Busto come l’Isis in Siria. Il no di Ferrario
L’architetto da sempre difensore dei prestigiosi patrimoni della città si scaglia contro l’ipotesi di demolizione del “Conventino” di via Matteotti

– «La tutela dei beni storico-architettonici a Busto? Allo stesso livello dell’Isis in Siria e in Iraq». Non lascia scampo l’architetto Giovanni Ferrario, da anni appassionato difensore degli immobili architettonici di pregio della città, che commenta così – «non c’è limite al peggio» – la notizia dell’ipotesi di una demolizione del “Conventino” di via Matteotti, lasciata trapelare dall’assessore alla cultura Paola Magugliani.

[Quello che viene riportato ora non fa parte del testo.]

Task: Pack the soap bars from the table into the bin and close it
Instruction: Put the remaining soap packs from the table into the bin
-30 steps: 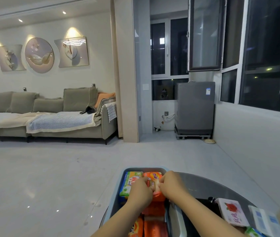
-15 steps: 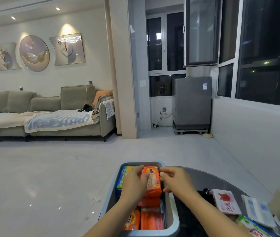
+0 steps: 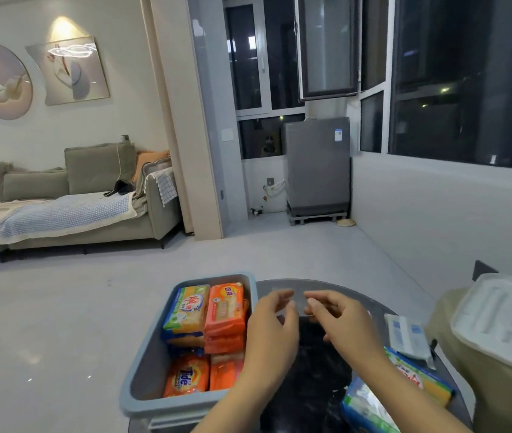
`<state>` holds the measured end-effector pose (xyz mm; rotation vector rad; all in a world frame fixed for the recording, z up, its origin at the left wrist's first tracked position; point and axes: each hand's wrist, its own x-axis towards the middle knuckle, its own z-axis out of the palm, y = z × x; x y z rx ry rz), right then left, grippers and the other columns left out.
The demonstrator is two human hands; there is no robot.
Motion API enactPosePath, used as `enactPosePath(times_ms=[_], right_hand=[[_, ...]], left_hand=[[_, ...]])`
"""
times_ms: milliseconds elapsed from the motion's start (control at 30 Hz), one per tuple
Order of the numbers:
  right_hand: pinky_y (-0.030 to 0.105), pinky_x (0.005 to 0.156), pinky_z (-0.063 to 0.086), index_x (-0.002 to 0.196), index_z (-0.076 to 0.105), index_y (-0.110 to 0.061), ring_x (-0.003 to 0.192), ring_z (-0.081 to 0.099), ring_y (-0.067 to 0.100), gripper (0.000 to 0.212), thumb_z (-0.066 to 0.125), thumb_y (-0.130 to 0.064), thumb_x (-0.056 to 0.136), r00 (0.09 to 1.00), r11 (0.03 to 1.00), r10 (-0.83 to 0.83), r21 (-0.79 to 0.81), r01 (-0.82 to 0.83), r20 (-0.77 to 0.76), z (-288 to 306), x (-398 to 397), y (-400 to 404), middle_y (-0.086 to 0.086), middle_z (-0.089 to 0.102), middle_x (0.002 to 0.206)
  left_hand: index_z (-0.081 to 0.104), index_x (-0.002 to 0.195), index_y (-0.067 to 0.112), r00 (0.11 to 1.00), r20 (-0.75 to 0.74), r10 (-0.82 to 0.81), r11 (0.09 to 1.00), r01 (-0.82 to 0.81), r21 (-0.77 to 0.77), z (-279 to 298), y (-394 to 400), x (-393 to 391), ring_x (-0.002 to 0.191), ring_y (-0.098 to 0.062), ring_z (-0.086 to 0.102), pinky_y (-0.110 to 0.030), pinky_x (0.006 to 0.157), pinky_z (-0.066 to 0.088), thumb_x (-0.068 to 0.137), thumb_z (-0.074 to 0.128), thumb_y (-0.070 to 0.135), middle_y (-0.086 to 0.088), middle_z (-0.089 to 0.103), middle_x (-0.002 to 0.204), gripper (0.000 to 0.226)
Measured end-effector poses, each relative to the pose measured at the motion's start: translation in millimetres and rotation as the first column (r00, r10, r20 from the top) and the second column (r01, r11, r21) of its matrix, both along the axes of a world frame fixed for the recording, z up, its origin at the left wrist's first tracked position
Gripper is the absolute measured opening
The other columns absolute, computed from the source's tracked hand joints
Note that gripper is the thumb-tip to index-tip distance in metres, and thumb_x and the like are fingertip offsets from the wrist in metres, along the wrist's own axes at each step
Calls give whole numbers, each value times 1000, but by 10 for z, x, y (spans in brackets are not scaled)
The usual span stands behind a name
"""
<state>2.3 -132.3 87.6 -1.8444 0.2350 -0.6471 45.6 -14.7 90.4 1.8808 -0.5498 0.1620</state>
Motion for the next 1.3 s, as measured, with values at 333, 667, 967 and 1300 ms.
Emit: enactPosePath(times_ms=[333, 667, 967, 1300], right_hand=[[7, 48, 47, 92, 69, -24, 69, 67, 0, 18, 57, -11, 89, 990, 992, -110, 47, 115, -89, -306, -382, -687, -5, 71, 88], [27, 73, 52, 102, 68, -19, 84, 63, 10, 20, 63, -17, 83, 883, 956, -279, -199, 218, -378, -644, -365, -983, -2, 70, 96], [27, 77, 51, 115, 54, -28, 99, 57, 13, 50, 59, -58, 75, 562, 803, -451, -590, -83, -693, -680, -507, -1265, -5, 61, 114], [19, 65, 49, 117, 55, -21, 87, 60, 8, 47, 65, -45, 78, 629, 946, -243, -325, -15, -738, -828, -524, -1342, -2, 64, 112]], left_hand=[[59, 104, 35, 982, -154, -111, 994, 108, -29, -344, -699, -263, 87, 13, 56, 7, 62, 39, 95, 47, 17, 18, 61, 101, 23], [61, 107, 24, 950, -299, -90, 992, 112, 58, -764, -942, -180, 77, 11, 55, 2, 54, 41, 95, 51, 20, 23, 58, 83, 17], [71, 95, 20, 848, -525, -77, 954, 216, 209, -992, -1083, -125, 70, -4, 63, -18, 57, 45, 93, 52, 35, 6, 70, 84, 24], [71, 86, 21, 842, -523, -133, 954, 251, 161, -990, -1212, -157, 82, -11, 69, -26, 74, 56, 91, 59, 27, 3, 72, 88, 14]])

«Pare che la “tutela” dei beni storico-architettonici in quel di Busto possa avere un paragone solo con la “tutela” messa in atto dall’ISIS sui monumenti in Siria e in Iraq – lo sfogo di Ferrario in una lettera aperta – dopo la ciminiera di via Pisacane, tocca al Conventino di via Matteotti: uno tra gli edifici più antichi ed interessanti di Busto, le cui origini risalgono, forse, al XVI secolo, oggetto di studio negli anni da parte di studiosi locali e di colleghi architetti, anche docenti di restauro del Politecnico di Milano, di cui si propone – essenzialmente per motivi economici – una demolizione completa e la “riedificazione fasulla” di un edificio che gli assomigli». Per Ferrario è di per sé «inconcepibile, a meno che non si tratti di una provocazione», anche perché la giustificazione economica di una demolizione traballa di fronte ad un Comune che «non si è mai fatto tanti scrupoli ad utilizzare denaro pubblico per costruire nefandezze ancora incomplete come il palaghiaccio», così all’amministrazione e all’assessore vengono rivolte una serie di domande: «Perché decidere l’abbattimento di un Bene storico per ricostruire qualcosa di vagamente simile ma senza più un’anima, né alcun pregio né alcun valore storico? E per insediarci quali funzioni?». E ancora: «Perché non richiedere di proseguire l’elaborazione dei progetti di restauro e di recupero già predisposti da valenti professionisti, arrivando per prima cosa ad avere le idee ben chiare su cosa dovrà essere il Conventino?». Ferrario prosegue: «Perché non mettere definitivamente in sicurezza le parti pericolanti – scongiurando quindi il problema sicurezza – e non iniziare a pensare ad un recupero graduale, per passi successivi e quindi senza disporre fin da subito dell’intera somma necessaria per l’intervento complessivo, cominciando da ciò che è più urgente fare?». E infine: «Perché non iniziare ad utilizzare per il restauro quanto il Comune dovrebbe incassare a seguito della mancata realizzazione del parcheggio interrato di piazza Vittorio Emanuele?».